--- Directions for this task ---
Among the lines of the records below, count those with the word "integers". Reply with that number alone.

--- Information provided ---
==*==

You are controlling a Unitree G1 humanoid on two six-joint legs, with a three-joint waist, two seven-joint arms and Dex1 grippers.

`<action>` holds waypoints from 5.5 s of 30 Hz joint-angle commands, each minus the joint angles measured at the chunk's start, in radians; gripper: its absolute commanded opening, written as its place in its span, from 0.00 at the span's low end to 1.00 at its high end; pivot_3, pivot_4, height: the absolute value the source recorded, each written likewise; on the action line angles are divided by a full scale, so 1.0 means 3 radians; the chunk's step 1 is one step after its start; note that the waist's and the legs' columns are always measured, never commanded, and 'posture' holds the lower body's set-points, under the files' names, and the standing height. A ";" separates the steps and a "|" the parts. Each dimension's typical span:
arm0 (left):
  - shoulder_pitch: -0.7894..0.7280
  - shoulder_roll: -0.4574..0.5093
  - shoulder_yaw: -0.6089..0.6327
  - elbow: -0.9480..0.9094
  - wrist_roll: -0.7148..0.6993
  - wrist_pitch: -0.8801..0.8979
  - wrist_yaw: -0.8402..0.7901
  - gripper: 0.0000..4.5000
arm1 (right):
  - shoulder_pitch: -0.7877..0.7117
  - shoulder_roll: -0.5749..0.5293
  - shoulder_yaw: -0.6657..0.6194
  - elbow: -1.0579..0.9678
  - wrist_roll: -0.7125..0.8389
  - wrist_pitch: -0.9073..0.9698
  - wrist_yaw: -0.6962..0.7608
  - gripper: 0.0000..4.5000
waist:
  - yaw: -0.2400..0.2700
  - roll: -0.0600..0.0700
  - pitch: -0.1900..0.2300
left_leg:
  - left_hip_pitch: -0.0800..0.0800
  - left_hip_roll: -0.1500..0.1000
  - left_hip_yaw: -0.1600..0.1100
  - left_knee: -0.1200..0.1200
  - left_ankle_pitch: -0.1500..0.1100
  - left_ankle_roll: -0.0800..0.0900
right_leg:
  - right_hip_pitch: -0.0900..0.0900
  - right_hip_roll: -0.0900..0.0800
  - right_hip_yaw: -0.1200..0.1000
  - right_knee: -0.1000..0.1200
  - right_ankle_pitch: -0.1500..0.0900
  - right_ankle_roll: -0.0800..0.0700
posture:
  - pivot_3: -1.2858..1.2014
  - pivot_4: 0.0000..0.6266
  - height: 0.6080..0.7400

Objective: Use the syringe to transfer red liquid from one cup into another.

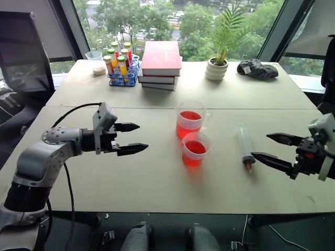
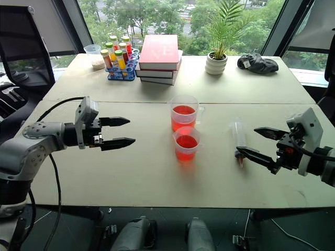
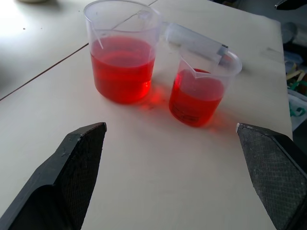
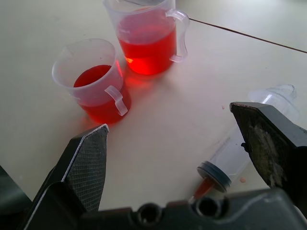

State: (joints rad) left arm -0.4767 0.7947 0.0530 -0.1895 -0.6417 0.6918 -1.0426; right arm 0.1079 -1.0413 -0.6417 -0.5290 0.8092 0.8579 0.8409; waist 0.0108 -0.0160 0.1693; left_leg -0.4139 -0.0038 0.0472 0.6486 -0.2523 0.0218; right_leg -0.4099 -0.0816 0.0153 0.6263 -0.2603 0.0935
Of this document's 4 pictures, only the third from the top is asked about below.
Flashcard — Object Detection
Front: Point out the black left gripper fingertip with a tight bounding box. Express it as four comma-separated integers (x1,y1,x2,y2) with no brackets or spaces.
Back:
274,0,307,11

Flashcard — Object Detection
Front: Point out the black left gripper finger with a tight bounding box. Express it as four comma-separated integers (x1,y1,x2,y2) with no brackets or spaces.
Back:
236,123,307,230
0,122,107,230

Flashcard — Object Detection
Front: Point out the clear plastic tube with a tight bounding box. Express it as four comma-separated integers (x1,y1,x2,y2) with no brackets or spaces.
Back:
161,22,231,67

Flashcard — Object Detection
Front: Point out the small beaker with red liquid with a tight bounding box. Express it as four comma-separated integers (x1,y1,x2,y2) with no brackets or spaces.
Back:
168,47,242,128

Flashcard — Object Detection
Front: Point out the large beaker with red liquid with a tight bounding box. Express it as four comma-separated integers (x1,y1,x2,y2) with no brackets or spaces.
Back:
83,0,164,104

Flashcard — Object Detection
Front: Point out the grey cylindrical container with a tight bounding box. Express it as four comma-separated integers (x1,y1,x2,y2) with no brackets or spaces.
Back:
282,22,307,45

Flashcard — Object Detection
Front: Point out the clear plastic bag with items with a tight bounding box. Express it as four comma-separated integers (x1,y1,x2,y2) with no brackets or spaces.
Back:
283,43,307,132

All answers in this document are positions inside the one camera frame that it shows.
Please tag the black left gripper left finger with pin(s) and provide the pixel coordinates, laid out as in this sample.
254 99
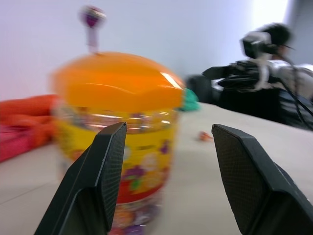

==*==

--- Written reply ---
7